Blecaute, o tom da mídia

O blecaute de 19/1, segundo nota oficial da Operadora Nacional do Sistema Elétrico (ONS), começou às 14:55 e às 15h45 a situação estava “totalmente normalizada”. A mídia hegemônica noticiou, no dia 20/1 da seguinte forma: “Apagão atinge 10 Estados e DF” (Folha de S. Paulo), “Falta de energia e de dinheiro mostra erros do governo” (Folha de S. Paulo), “ONS adota apagão preventivo” (Valor Econômico), “Falhas e calor provocam apagão em 3 regiões” (O Estado de S. Paulo), “Falhas no sistema e consumo podem causar novos apagões” (O Globo), e tome pau na “incompetência” do governo Dilma.

O apagão de FHC, o tom da mídia

O apagão de 2001 durou vários meses. A população foi obrigada a fazer racionamento, as contas aumentaram e por diversas vezes a luz foi cortada. Segundo cálculos do Tribunal de Contas da União (TCU) o Brasil perdeu 54,2 bilhões de reais com o apagão de FHC. A manchete do jornal A Folha de S. Paulo, edição 12/5/01 era: “Faltou alerta para o apagão, diz governo”, e no lead: “o coordenador da Câmara de gestão da crise de energia, Ministro Pedro Parente, culpou a ONS, que coordena a operação do sistema elétrico, pela desinformação do governo sobre a gravidade da crise energética (…) nem o presidente Fernando Henrique Cardoso nem os ministros tinham sido avisados da dimensão da crise”. A manchete da Folha edição 16/5/01 era: “Apagão é necessário, dizem elétricas”.
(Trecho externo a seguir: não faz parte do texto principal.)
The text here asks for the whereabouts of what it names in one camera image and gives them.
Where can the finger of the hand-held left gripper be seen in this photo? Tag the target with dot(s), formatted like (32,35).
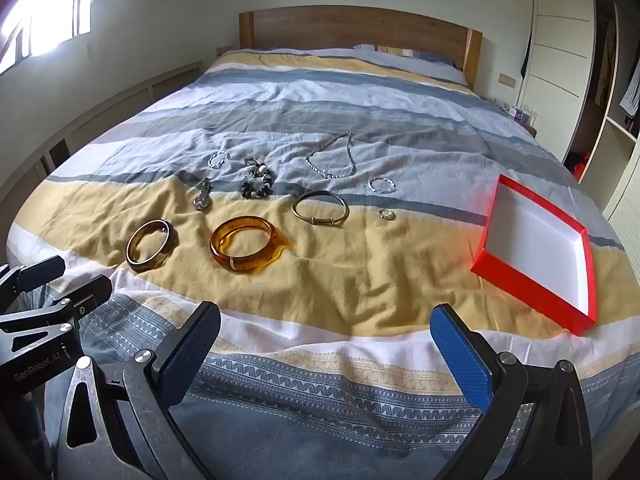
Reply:
(35,271)
(75,300)

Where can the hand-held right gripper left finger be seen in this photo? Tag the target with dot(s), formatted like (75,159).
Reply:
(192,340)

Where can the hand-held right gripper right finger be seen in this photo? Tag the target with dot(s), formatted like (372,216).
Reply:
(462,355)

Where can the amber translucent bangle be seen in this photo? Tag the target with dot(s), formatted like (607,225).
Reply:
(240,261)

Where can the dark metal-rimmed bangle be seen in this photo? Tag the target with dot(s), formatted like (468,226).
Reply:
(170,241)

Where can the red cardboard box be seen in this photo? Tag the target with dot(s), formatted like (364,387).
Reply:
(530,240)

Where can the silver wristwatch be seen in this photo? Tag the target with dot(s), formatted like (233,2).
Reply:
(200,203)

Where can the thin gold bangle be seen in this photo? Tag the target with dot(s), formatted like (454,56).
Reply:
(314,220)

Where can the red object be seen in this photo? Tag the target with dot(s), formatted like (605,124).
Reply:
(580,165)

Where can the wooden nightstand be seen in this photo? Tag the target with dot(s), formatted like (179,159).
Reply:
(525,127)

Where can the purple box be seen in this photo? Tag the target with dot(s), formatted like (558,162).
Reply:
(524,116)

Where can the window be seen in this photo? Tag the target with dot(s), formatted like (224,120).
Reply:
(55,10)

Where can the wooden bed with striped duvet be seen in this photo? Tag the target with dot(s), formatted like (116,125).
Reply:
(350,110)

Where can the grey pillow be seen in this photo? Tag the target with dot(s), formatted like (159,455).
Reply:
(425,67)

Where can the white wardrobe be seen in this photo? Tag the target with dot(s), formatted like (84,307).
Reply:
(560,60)

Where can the hanging clothes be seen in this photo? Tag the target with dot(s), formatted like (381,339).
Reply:
(627,90)

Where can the wooden headboard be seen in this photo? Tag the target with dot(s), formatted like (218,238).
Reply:
(350,27)

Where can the low beige wall cabinet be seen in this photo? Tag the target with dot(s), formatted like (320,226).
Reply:
(100,105)

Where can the wall switch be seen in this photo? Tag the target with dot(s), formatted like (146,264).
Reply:
(506,79)

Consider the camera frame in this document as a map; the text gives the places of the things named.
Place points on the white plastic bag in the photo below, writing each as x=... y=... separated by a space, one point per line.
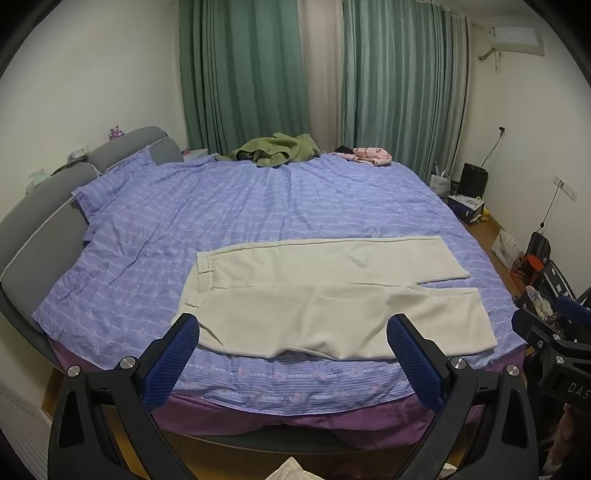
x=505 y=249

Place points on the blue and white box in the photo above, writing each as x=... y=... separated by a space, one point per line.
x=466 y=207

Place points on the olive green garment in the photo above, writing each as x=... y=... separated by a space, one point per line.
x=281 y=150

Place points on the white shopping bag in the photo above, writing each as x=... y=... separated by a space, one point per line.
x=440 y=183

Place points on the purple toy figure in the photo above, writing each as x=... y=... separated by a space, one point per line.
x=116 y=132

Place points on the pink patterned garment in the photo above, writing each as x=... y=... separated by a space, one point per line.
x=369 y=154

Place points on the beige sheer curtain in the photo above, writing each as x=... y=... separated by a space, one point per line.
x=321 y=74

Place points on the white cloth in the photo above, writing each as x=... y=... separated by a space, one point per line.
x=291 y=470

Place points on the grey padded headboard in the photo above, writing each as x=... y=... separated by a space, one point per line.
x=41 y=221

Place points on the wall outlet with plug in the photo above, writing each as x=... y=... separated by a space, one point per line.
x=502 y=130

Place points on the person's right forearm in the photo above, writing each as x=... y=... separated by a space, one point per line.
x=570 y=443

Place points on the purple floral striped pillow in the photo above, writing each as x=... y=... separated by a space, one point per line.
x=120 y=180

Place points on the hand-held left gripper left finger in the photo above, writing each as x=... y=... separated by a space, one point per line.
x=178 y=350

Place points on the cream pants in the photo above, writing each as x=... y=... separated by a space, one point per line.
x=323 y=300

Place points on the green curtain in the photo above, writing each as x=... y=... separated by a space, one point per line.
x=240 y=74
x=397 y=83

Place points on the black and orange equipment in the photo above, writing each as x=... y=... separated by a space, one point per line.
x=535 y=263

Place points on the purple floral striped duvet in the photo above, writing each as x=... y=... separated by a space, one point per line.
x=207 y=212

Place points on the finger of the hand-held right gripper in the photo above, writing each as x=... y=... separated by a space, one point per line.
x=531 y=328
x=572 y=308

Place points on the white air conditioner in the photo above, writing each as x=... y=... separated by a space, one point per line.
x=517 y=40

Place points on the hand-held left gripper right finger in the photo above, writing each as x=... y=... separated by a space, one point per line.
x=411 y=360

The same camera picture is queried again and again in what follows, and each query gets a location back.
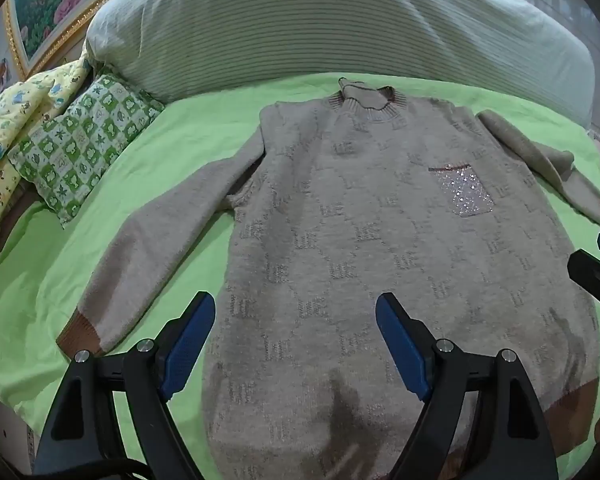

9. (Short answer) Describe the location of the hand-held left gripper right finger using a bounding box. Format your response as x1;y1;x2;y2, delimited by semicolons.
375;292;561;480

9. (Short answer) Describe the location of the gold framed flower painting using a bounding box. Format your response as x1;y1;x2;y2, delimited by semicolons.
2;0;181;81

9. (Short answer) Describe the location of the white striped bolster pillow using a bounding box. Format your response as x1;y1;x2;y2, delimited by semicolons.
85;0;595;128

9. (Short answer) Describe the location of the green checkered pillow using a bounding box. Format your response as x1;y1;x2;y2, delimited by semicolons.
7;74;166;231

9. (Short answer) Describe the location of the light green bed sheet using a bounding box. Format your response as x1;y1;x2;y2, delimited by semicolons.
0;72;600;480

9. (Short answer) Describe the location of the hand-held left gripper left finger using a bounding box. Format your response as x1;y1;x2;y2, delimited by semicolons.
32;290;217;480

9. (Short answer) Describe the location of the beige knit sweater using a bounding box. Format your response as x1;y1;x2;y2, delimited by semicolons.
56;77;600;480

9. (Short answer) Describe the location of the yellow printed baby blanket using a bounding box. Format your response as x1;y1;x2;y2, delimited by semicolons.
0;55;93;273

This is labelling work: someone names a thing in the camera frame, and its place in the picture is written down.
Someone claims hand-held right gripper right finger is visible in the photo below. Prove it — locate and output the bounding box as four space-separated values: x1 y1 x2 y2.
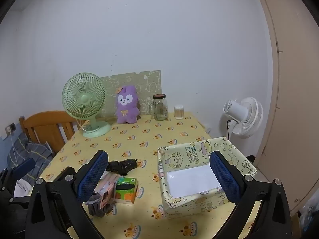
209 151 292 239

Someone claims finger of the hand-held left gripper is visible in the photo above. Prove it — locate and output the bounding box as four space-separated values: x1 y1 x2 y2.
0 157 36 205

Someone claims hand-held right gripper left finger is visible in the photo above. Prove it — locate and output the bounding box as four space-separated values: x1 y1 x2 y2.
25 150 109 239

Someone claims pink printed packet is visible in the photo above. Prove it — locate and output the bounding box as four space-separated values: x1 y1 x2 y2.
96 173 120 208

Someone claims black bundle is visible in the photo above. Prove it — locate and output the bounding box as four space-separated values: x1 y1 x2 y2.
107 158 138 176

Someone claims green tissue packet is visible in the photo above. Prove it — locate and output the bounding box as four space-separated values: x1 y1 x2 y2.
115 177 139 204

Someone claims cartoon printed gift box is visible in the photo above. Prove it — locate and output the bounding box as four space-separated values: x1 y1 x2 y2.
157 136 257 219

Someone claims grey plaid pillow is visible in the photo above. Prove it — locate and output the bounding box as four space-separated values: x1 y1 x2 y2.
7 132 54 187

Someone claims white cloth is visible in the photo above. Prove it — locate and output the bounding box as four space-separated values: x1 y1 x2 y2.
14 178 35 198

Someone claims wooden bed headboard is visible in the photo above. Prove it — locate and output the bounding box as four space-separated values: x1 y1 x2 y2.
19 111 86 155

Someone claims yellow printed tablecloth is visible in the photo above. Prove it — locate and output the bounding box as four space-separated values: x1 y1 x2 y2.
37 111 265 239

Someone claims white standing fan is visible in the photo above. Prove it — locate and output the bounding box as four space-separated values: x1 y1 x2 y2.
219 97 264 139

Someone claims purple plush toy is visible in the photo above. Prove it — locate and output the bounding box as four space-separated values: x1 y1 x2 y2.
115 85 141 124

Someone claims green desk fan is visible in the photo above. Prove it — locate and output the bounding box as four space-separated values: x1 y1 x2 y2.
62 73 112 138

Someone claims cotton swab container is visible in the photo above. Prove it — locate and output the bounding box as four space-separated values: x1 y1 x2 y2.
174 105 185 120

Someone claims clear plastic bag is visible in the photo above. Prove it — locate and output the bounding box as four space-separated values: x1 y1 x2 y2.
298 197 319 239

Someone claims glass jar with dark lid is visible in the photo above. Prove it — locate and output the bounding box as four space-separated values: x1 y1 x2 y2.
150 94 168 121

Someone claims green patterned board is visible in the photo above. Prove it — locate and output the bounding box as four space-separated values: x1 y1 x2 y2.
99 70 163 118

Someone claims beige door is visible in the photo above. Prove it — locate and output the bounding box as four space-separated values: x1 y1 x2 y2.
250 0 319 216

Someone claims white charging cable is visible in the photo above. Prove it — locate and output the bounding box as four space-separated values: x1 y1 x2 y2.
9 131 19 167

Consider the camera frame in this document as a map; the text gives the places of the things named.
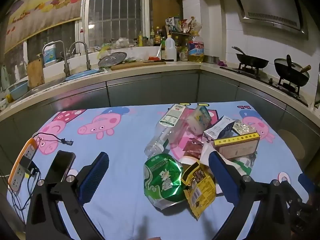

O apagão de FHC, o tom da mídia II

Manchete do jornal O Estado de São Paulo, edição de 13/5/01: “A crise energética, o que foi que deu errado”. No lead: “Durante quase duas décadas, até a segunda metade dos anos 90, os sucessivos governos mantiveram as tarifas de energia achatadas para conter a inflação, levando distribuidoras e geradoras à inadimplência”. Em toda a matéria da capa o jornal não faz uma única e solitária crítica ao governo. Não existe incompetência no gerenciamento, não existe imprevidência, privatização mal feita, nada disso, o tom é de completa justificativa. Não vamos maltratar mais o leitor com exemplos, todos monocórdios. A forma como a mídia hegemônica tratou a crise de energia ocorrida durante o governo neoliberal de FHC (crise real, abrangente e profunda) e a forma como trata um simples blecaute durante o governo Dilma, revelam toda a sordidez de uma impressa venal e cega de ódio ideológico.

O disfarce

O site Pragmatismo Político publicou matéria informando que o médico mineiro João Paulo Faria enviou carta para o presidente da Indonésia afirmando que os brasileiros "apoiavam o fuzilamento de Marco Archer" e que o pedido de Dilma para salvá-lo não refletia o pensamento do povo brasileiro. Ilustrando a matéria uma foto do médico com o colunista da revista Veja, Rodrigo Constantino. Todos conhecem gente que aplaudiu a execução do brasileiro Marco Archer na Indonésia. Para os que adoram a tese fascista de que “bandido bom é bandido morto” a Indonésia seria um exemplo a ser seguido. Hoje, em entrevista ao jornal O Estado de S. Paulo, edição de 20/1, o engenheiro Rogério Paez, que ficou oito anos no mesmo presídio que Archer na Indonésia, diz: “Nada na Indonésia faz sentido. Quem vende a droga é a polícia. Na maior boate de Bali te oferecem ecstasy. Na cadeia, tem todas as drogas. E, se o preso tiver dinheiro, pode conseguir de tudo”. Na verdade, “bandido bom é bandido morto” é consigna com a qual muito bandido poderoso se disfarça.

Cunha, o probo

A Folha de S. Paulo, edição 20/1, dá destaque à “denúncia” do deputado Eduardo Cunha (PMDB/RJ) de que o governo estaria oferecendo cargos em troca de votos para derrotá-lo na disputa pela presidência da Câmara. A Folha e a mídia hegemônica acabam de descobrir uma nova vestal da política, baluarte das práticas mais republicanas e avançadas: Eduardo Cunha. Realmente, a mídia não tem limites quando se trata de derrotar o governo.